** SUPPLIED MATERIAL **

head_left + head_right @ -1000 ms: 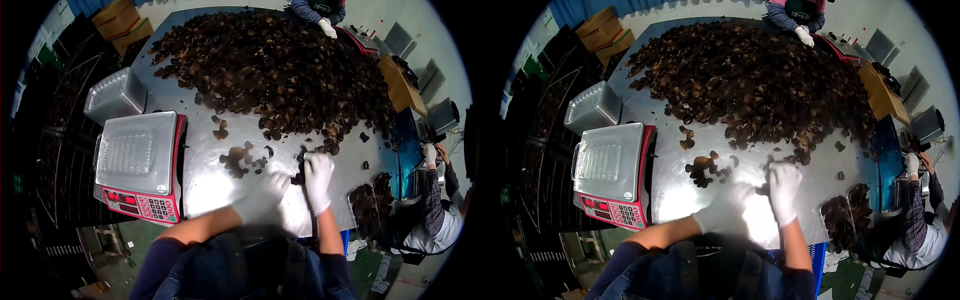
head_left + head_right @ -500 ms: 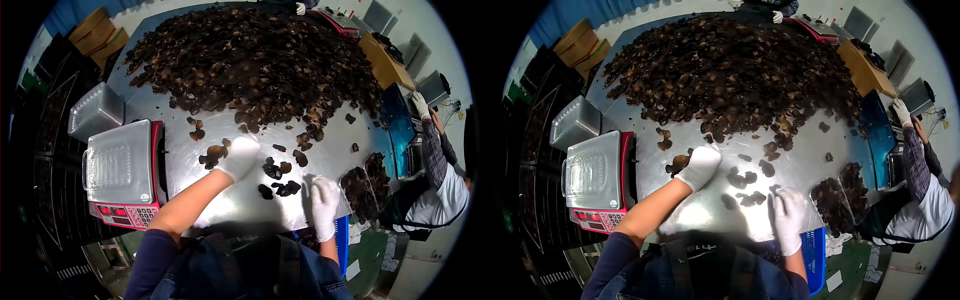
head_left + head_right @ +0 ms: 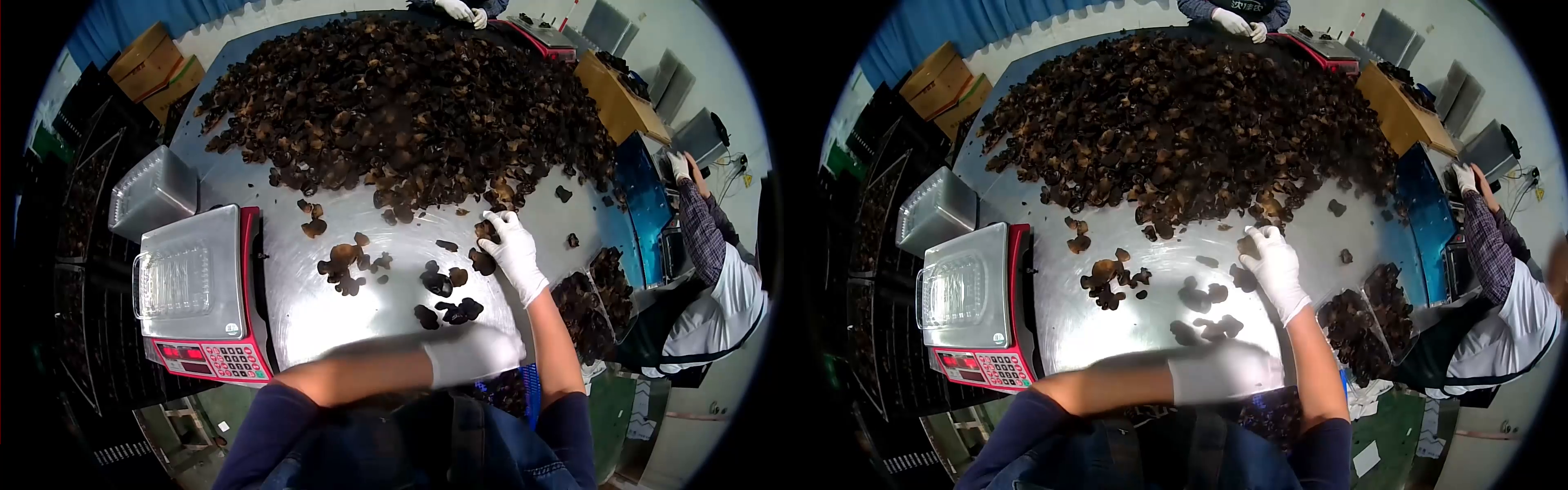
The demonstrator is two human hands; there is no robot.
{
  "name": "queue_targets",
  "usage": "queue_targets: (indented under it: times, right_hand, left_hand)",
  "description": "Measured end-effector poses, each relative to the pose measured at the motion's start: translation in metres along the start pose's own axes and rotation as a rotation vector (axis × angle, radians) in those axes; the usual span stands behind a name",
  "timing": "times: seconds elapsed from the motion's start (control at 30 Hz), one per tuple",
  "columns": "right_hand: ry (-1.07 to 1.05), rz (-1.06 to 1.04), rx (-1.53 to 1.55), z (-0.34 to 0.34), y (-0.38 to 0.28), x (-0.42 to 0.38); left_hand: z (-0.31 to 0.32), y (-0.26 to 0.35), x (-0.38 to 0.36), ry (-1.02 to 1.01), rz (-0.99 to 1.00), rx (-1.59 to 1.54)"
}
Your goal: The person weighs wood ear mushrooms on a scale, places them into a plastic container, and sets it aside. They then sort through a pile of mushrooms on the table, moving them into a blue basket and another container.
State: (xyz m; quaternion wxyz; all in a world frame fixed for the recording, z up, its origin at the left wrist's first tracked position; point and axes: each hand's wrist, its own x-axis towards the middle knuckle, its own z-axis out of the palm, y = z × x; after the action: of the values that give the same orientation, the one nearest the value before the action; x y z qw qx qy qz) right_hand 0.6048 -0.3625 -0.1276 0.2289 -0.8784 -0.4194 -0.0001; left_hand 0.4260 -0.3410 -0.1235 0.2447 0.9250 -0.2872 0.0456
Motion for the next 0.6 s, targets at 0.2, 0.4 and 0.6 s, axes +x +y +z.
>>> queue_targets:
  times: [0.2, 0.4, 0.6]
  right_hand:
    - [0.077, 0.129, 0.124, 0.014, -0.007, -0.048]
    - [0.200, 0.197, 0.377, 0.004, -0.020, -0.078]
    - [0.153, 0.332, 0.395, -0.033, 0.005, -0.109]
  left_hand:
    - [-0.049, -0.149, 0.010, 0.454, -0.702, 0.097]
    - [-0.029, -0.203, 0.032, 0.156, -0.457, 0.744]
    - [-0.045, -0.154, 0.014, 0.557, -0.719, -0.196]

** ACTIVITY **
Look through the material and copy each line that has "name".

** EXERCISE OUTPUT **
  "name": "queue_targets",
  "description": "Measured end-effector poses, each relative to the pose measured at the motion's start: translation in metres along the start pose's own axes and rotation as a rotation vector (axis × angle, radians) in those axes; the usual span stands behind a name",

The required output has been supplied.